- [TASK BRIEF] Repeat every record exactly.

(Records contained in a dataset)
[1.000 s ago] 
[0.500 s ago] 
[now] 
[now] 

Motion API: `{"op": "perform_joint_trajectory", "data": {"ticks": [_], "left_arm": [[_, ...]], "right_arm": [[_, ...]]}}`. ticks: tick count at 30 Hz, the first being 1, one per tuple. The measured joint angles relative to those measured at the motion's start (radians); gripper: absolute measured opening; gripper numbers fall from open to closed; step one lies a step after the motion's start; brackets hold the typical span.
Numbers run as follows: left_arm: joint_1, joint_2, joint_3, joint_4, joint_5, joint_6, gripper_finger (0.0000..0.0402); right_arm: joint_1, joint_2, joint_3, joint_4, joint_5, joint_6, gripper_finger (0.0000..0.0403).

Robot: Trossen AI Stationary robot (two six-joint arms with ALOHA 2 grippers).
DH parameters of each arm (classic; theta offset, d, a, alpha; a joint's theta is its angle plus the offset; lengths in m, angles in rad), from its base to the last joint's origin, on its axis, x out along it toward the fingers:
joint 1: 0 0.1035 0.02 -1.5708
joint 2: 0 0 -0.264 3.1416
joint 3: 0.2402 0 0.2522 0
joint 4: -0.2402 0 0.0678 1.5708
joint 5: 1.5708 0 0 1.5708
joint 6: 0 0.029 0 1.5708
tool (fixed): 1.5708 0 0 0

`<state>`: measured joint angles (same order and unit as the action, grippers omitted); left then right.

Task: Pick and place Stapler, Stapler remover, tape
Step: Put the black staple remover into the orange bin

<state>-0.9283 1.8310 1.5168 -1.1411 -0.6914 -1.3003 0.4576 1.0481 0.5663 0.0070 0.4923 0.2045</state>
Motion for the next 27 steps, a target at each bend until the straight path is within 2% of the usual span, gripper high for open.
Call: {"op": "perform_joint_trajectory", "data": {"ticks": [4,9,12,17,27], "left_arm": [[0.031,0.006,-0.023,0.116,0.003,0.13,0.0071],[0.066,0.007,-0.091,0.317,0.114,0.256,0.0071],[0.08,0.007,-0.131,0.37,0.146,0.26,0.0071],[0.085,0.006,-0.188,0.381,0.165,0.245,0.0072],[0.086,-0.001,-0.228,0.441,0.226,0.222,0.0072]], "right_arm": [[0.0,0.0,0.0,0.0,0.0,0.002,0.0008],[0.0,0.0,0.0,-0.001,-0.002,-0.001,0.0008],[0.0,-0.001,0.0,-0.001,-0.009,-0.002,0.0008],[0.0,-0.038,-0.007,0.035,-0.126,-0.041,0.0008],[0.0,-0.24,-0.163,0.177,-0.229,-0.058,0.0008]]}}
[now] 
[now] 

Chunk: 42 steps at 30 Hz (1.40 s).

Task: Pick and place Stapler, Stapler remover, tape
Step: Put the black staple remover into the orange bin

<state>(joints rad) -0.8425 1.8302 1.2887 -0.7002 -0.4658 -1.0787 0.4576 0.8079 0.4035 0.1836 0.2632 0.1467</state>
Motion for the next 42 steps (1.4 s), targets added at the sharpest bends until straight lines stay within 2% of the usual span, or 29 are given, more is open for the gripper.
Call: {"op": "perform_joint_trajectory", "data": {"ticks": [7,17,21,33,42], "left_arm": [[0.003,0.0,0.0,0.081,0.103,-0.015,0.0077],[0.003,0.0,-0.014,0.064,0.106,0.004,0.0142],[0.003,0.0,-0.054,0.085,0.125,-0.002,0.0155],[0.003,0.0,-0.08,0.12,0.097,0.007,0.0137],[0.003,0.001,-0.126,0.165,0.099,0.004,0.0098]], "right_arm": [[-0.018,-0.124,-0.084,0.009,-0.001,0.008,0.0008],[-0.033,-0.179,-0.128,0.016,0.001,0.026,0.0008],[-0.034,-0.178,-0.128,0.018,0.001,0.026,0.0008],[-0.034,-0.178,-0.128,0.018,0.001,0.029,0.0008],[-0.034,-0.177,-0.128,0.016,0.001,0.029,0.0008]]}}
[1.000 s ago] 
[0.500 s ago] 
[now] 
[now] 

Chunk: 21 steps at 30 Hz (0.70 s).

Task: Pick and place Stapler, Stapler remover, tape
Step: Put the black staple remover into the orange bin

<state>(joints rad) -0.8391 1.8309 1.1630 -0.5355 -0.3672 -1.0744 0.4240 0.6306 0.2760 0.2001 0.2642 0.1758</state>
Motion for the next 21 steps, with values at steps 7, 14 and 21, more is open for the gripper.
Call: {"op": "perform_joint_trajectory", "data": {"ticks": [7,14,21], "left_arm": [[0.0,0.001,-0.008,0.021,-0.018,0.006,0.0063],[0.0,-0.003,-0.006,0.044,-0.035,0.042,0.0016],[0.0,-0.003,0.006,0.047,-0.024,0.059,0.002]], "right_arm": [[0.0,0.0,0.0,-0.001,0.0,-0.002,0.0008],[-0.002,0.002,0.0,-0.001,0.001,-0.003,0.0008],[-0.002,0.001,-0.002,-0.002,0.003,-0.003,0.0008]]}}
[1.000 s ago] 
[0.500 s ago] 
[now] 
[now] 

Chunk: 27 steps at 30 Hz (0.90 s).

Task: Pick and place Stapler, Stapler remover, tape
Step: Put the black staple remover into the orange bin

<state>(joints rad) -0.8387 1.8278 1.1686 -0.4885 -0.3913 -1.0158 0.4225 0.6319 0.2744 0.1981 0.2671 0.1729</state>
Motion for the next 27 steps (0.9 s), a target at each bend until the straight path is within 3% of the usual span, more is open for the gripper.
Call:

- [PROBLEM SOLUTION]
[1.000 s ago] 
[0.500 s ago] 
[now] 
[now] 

Motion API: `{"op": "perform_joint_trajectory", "data": {"ticks": [_], "left_arm": [[_, ...]], "right_arm": [[_, ...]]}}`. ticks: tick count at 30 Hz, the first being 1, one per tuple. The measured joint angles relative to those measured at the motion's start (radians); gripper: absolute measured opening; gripper numbers fall from open to closed; step one lies a step after the motion's start; brackets hold the typical span.
Numbers run as follows: left_arm: joint_1, joint_2, joint_3, joint_4, joint_5, joint_6, gripper_finger (0.0000..0.0402); right_arm: joint_1, joint_2, joint_3, joint_4, joint_5, joint_6, gripper_finger (0.0000..0.0403).

Robot: Trossen AI Stationary robot (two six-joint arms with ALOHA 2 grippers).
DH parameters of each arm (classic; theta offset, d, a, alpha; a joint's theta is its angle plus the offset; lengths in m, angles in rad), from its base to the last joint's origin, on its axis, x out along it toward the fingers:
joint 1: 0 0.1035 0.02 -1.5708
joint 2: 0 0 -0.264 3.1416
joint 3: 0.2402 0 0.2522 0
joint 4: -0.2402 0 0.0678 1.5708
joint 5: 1.5708 0 0 1.5708
joint 6: 0 0.029 0 1.5708
tool (fixed): 1.5708 0 0 0

`<state>`: measured joint angles (same order and unit as the action, grippers omitted); left then right.

Task: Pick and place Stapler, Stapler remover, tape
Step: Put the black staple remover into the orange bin

<state>-0.9283 1.8310 1.5168 -1.1411 -0.6914 -1.3003 0.4576 1.0481 0.5663 0.0070 0.4923 0.2045</state>
Motion for the next 27 steps, a target at each bend until the straight path is within 2% of the usual span, gripper high for open.
Call: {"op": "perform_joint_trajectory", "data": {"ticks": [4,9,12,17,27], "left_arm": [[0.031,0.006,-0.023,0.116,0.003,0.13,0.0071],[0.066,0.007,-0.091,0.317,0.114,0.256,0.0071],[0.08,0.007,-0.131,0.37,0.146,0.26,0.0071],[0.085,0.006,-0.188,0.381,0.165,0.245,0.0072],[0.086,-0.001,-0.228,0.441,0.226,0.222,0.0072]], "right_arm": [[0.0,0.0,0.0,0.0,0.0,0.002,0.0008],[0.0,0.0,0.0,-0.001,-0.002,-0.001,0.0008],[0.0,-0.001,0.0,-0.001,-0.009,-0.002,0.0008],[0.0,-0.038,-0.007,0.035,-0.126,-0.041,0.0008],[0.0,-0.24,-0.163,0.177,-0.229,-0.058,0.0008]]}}
[now] 
[now] 

Chunk: 42 steps at 30 Hz (1.40 s).

Task: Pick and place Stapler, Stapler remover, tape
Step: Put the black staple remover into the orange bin

<state>(joints rad) -0.8425 1.8302 1.2887 -0.7002 -0.4658 -1.0787 0.4576 0.8079 0.4035 0.1836 0.2632 0.1467</state>
Motion for the next 42 steps (1.4 s), targets added at the sharpest bends until straight lines stay within 2% of the usual span, or 29 are given, more is open for the gripper.
Call: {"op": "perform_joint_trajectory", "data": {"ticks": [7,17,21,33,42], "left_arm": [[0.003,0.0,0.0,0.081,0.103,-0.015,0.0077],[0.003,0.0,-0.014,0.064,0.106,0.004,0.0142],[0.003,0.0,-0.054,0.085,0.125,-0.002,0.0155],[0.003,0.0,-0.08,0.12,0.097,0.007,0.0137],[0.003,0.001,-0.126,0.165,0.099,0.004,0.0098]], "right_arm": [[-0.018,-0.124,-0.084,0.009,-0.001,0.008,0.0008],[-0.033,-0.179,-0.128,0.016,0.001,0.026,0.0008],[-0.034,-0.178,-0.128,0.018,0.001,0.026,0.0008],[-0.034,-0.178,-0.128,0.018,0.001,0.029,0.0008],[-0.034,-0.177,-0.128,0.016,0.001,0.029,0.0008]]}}
[1.000 s ago] 
[0.500 s ago] 
[now] 
[now] 

Chunk: 21 steps at 30 Hz (0.70 s).

Task: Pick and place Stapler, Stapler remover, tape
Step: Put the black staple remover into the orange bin

<state>(joints rad) -0.8391 1.8309 1.1630 -0.5355 -0.3672 -1.0744 0.4240 0.6306 0.2760 0.2001 0.2642 0.1758</state>
Motion for the next 21 steps, with values at steps 7, 14 and 21, more is open for the gripper.
Call: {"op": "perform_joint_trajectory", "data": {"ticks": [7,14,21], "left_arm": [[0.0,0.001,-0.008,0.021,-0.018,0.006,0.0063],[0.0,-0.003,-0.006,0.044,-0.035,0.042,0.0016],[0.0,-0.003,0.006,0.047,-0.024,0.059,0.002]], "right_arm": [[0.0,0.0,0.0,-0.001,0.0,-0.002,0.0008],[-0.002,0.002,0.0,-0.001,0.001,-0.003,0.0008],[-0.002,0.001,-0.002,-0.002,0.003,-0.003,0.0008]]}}
[1.000 s ago] 
[0.500 s ago] 
[now] 
[now] 

Chunk: 27 steps at 30 Hz (0.90 s).

Task: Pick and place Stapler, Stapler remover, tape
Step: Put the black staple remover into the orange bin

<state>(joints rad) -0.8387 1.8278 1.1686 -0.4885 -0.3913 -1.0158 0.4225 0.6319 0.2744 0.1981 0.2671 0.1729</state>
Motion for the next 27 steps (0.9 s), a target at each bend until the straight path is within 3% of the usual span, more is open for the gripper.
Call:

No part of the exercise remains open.